Trois journalistes libanais ont été tués samedi par une frappe israélienne sur leur véhicule dans le sud du Liban, selon une source militaire et les médias pour lesquels ils travaillaient, Israël affirmant avoir visé un membre d’une unité d’élite du Hezbollah.
«La journaliste d’Al-Mayadeen, Fatima Ftouni, et le correspondant d’Al-Manar, Ali Shoeib, ont été tués par une frappe israélienne sur leur voiture, dans la région de Jezzine», a précisé la source militaire à l’AFP, ajoutant que le frère de Fatima Ftouni, un caméraman, avait aussi été tué dans l’attaque.

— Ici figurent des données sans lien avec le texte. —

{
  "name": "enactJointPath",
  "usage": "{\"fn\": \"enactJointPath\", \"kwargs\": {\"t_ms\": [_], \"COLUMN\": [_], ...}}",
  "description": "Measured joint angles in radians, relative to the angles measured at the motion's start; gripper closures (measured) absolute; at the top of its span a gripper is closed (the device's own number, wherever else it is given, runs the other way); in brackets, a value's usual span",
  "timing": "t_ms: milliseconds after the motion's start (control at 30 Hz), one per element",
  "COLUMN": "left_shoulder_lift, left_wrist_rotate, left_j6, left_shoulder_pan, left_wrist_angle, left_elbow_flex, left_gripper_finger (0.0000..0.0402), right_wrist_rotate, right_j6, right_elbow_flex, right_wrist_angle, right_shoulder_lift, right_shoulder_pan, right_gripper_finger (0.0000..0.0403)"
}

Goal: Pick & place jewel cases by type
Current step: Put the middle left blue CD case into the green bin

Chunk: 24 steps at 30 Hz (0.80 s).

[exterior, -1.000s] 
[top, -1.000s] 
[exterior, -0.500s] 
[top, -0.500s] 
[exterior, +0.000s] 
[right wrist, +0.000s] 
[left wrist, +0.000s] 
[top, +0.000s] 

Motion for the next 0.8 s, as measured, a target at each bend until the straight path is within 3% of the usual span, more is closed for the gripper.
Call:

Al-Mayadeen a confirmé la mort de Fatima Ftouni sur sa chaîne Telegram, et Al-Manar a annoncé la mort de son correspondant de guerre, un des plus anciens de la chaîne, lors d’un bulletin d’information.
«Une violation du droit international»
L’armée israélienne a affirmé de son côté avoir tué Ali Shoeib qu’elle qualifie de membre de la force al-Radwan, unité d’élite du Hezbollah, opérant «sous la couverture d’un journaliste», et qu’elle accuse d’avoir «systématiquement exposé les positions des soldats israéliens opérant dans le sud du Liban».
Le président libanais Joseph Aoun a qualifié cette frappe de «crime flagrant» et dénoncé «une violation du droit international» par Israël, rappelant que «les journalistes bénéficient d’une protection internationale en temps de guerre».